Return these sections:

  1. Event Snapshot: event, date, time, location, attendance, official weather source to check, and assumptions.
  2. Decision Timeline: watch time, final call time, who decides, and notification deadline.
  3. Switch Triggers: rain, lightning, flood, wind, venue closure, unsafe travel, ground condition, accessibility, and severe-alert triggers.
  4. Contingency Card: Plan A, Plan B, Plan C, backup address or location details, setup changes, supplies, owner, and status.
  5. Task Board: task, owner, deadline, materials, and notes.
  6. Guest and Vendor Update Drafts: watch notice, backup switch, delay or postpone, and cancellation messages labeled review before sending.
  7. Accessibility and Comfort Check: mobility, shelter, restrooms, seating, child or elder needs, pets, food safety, power, lighting, and transport.
  8. Severe Weather Safety Note: official alerts first; conservative cancellation or indoor move for severe conditions.
  9. Next Three Actions: the immediate manual checks or decisions.

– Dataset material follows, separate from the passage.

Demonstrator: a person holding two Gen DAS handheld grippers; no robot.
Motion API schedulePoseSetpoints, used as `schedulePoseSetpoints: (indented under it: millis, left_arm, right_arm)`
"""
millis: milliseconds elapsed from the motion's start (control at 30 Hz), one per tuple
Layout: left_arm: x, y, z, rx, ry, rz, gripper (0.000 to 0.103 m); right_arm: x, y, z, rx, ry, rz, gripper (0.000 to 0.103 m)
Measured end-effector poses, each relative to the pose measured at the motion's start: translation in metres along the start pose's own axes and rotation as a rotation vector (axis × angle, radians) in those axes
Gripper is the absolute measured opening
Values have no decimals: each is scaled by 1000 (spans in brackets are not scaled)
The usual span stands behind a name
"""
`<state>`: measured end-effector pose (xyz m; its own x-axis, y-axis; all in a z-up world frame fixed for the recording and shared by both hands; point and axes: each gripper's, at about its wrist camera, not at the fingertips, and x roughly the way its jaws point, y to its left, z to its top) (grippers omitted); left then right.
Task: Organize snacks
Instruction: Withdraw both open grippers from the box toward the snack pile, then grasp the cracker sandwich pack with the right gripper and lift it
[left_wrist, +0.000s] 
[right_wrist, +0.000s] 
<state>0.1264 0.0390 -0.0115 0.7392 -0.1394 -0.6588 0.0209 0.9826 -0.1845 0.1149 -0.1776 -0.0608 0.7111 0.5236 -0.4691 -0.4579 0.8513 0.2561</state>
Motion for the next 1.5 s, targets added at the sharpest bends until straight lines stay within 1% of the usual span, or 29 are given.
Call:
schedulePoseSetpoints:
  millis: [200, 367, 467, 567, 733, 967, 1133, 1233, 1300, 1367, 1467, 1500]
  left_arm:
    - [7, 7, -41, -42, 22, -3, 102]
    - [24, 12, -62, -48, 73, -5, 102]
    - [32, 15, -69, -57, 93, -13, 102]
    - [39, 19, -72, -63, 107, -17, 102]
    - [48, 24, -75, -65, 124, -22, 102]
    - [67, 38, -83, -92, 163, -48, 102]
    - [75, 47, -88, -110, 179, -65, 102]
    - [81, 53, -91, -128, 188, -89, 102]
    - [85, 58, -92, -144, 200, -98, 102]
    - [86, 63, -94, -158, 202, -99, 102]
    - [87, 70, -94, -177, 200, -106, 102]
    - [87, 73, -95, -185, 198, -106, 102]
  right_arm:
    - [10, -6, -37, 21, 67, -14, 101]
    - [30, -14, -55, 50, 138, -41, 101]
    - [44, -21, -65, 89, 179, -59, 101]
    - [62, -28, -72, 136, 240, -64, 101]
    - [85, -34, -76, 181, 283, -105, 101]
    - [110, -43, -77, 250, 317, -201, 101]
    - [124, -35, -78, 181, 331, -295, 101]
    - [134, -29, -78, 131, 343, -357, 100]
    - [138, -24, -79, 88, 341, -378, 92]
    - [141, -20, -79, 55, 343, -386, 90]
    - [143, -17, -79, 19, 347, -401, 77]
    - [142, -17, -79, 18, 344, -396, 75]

For an urgent request, start with Decision Timeline, Switch Triggers, and the message draft.

Planning Rules

  • Prioritize official weather alerts, venue notices, emergency management guidance, and local safety instructions over convenience.
  • Do not invent current weather, active alerts, venue policies, road closures, or forecast details.
  • If the user has not supplied official alert status, list checking official alerts as the first action.
  • Use conservative triggers for severe conditions, including lightning, flooding, official warnings, high wind, unsafe travel, or venue closure.
  • Consider setup and teardown time, vendor cutoffs, guest travel, accessibility, children, older adults, pets, electrical equipment, food safety, and muddy ground.
  • Keep communication drafts short, clear, and easy to send manually.

Boundary Rules

  • Do not provide independent weather forecasting or claim to have checked live alerts unless a permitted web or official-source lookup was actually performed in the current task.
  • Do not encourage outdoor continuation during severe weather warnings, lightning, flooding, high winds, unsafe travel, or official closures.
  • Do not advise driving, walking, biking, or transporting equipment through flooded or unsafe areas.
  • Do not send messages, contact vendors, change reservations, or cancel bookings unless the user separately authorizes that external action.
  • When safety and convenience conflict, recommend the safer indoor, postponement, or cancellation option.

Acceptance Criteria

  1. Produces a rain contingency card with decision timeline, switch triggers, backup path, task board, and update drafts.
  2. Uses official weather alerts and local venue guidance as the decision basis when supplied, and prompts the user to check them when missing.
  3. Recommends conservative cancellation, postponement, or indoor move for severe conditions.
  4. Does not invent weather data, live alerts, venue policies, closures, or road conditions.
  5. Provides guest or vendor messages only as review-before-sending drafts unless separately authorized.
  6. Requires no code execution, credentials, API access, network access, booking changes, outgoing messages, or extra files.

Example Prompts

  • "My picnic may get rained out tomorrow. Make a backup plan and guest text."
  • "Build a rain contingency card for an outdoor birthday party."
  • "We have a market booth and storms are possible. Help me decide switch triggers."
  • "Make a conservative cancellation plan for a field day if there is lightning."
  • "Draft a message moving guests from the park to our indoor backup."